You should apply that quote from TV’s Bear Grylls where he encourages people to “improvise, adapt, overcome.”
Even though those quotes may sound cheesy, there is some truth to them. You should always be looking for ways to improve or change your business for something positive.
When you’re looking to start a construction business, there are some important questions that you should be asking yourself when you’re at the beginning stages.
Do you have a sound business plan?
A business plan is necessary for just about any business but is the first step in becoming a successful construction firm.
Your business plan is going to help you determine the number of things, such as your business entity, how to apply for loans, and what your goals are. It will also layout which area of construction you want to specialize in and how you expect to reach those milestones.
This plan should be what you refer to on a regular basis in order to make sure your mission and values are.
It will also help you get your financial ducks in a row, helping you set up a realistic budget, draw out profits, and help you plan at least three years into the future.
You might also be able to answer a lot of those smaller questions, such as the option to rent vehicles instead of purchasing them or which construction software you should choose.

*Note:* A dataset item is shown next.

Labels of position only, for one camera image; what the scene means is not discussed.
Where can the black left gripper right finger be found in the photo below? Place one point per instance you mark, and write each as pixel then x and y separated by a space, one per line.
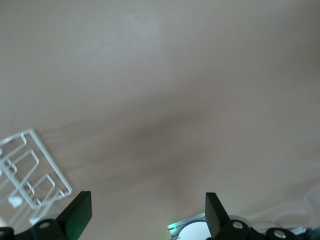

Should you hire contractors or employees?
This is one of the first questions that every construction business owner should be asking themselves. There are a number of pros and cons to both sides of the argument and whichever you choose largely depends on you.
When it comes to employees, you’re going to have more control over their work, their training, and making sure that the person only works for you. Payment is more regulated and, of course, it helps to be able to have that familiarity as well when you see the same people at work every day.
Employees, however, do come with a ton of regulations from both federal and state governments. Not following those regulations leaves the door open for liability issues.
Contractors, on the other hand, are the exact opposite. They will likely come in more experienced but will have the option to work for others and will largely do the work in the manner that they see fit.
If you have more short-term projects or special projects, then going with a contractor is usually the right call. Payment can be less regulated but there are fewer responsibilities when it comes to paying contractors.
How will you combat the worker’s shortage?
More and more construction businesses and firms are having issues finding skilled workers. Even in booming markets such as Seattle, there do not appear to be enough skilled workers that can complete the job.
This means that projects are taking longer and longer, possibly hindering your ability to take on multiple projects or quickly finish up others. It’s a problem that the entire construction industry is facing and requires some strategic thinking.
Are you bringing in enough technology?
There is no sector in the world that is free from the grasp of technology and construction is no different.
Every year seems to present more and more tech solutions that are being integrated quickly into the construction world.
For example, more people are turning towards drones to scout out certain areas. They are also being used to supervise projects or even check out land that was previously inaccessible. These are much cheaper and viable options than getting in a helicopter for that bird’s eye view.
Also, more firms are requiring their workers to wear vital-measuring gear in order to make sure that no one is overworking themselves. It’s also great for making sure that everyone is adhering to safety guidelines and following protocol.